What the task asks: Copy exactly the lines of the data below that run from the line holding "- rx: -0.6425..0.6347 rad" through the line holding "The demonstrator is", both ends included.

Data extract:
____________________

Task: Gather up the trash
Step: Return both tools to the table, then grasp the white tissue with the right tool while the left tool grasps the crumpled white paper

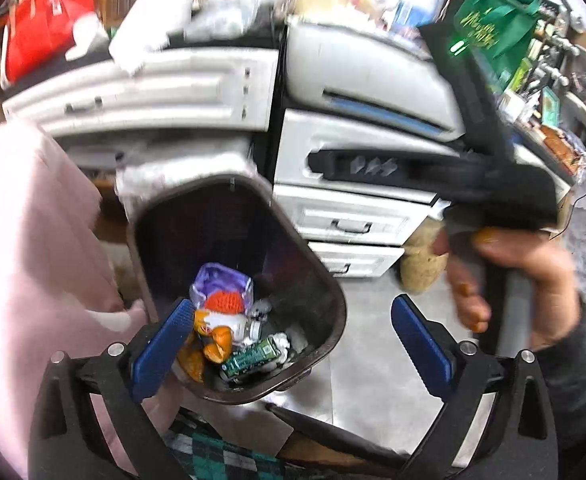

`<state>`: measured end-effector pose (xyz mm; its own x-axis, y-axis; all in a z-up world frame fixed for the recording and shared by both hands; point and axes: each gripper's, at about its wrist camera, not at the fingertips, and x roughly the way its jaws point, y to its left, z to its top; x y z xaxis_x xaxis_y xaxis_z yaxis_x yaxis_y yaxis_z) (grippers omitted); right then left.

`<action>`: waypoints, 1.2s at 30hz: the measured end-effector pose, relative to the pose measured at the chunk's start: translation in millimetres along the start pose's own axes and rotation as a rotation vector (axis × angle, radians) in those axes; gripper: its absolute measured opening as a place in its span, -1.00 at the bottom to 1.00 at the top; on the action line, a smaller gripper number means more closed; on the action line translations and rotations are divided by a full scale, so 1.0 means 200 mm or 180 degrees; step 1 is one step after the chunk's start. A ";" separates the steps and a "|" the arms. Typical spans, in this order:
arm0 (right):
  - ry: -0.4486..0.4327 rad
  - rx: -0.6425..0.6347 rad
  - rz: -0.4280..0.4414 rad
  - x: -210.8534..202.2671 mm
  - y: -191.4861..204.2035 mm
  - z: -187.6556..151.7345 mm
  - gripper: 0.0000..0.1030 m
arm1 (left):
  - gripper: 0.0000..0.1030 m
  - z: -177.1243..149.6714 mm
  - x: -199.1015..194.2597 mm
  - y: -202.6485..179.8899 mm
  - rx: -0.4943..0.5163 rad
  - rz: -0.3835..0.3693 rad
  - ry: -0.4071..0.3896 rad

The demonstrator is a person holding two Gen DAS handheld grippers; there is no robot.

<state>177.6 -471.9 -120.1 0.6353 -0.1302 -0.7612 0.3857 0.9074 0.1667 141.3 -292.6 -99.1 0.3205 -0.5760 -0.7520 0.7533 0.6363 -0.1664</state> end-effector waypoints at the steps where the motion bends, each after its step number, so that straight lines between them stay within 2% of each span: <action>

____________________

Answer for this exercise:
  - rx: -0.6425..0.6347 rad
  - rz: -0.4280..0.4414 rad
  - x: -210.8534..202.2671 mm
  - y: -191.4861..204.2035 mm
  - z: -187.6556..151.7345 mm
  - gripper: 0.0000..0.1030 m
arm1 (left):
  - gripper: 0.0000..0.1030 m
  - z: -177.1243..149.6714 mm
  - x: -199.1015..194.2597 mm
  - y: -202.6485..179.8899 mm
  - rx: -0.4943..0.5163 rad
  - rz: -0.3835..0.3693 rad
  - ry: -0.4071..0.3896 rad

The demonstrator is a person holding two Gen DAS handheld grippers; there is no robot.

Output is complete for this exercise.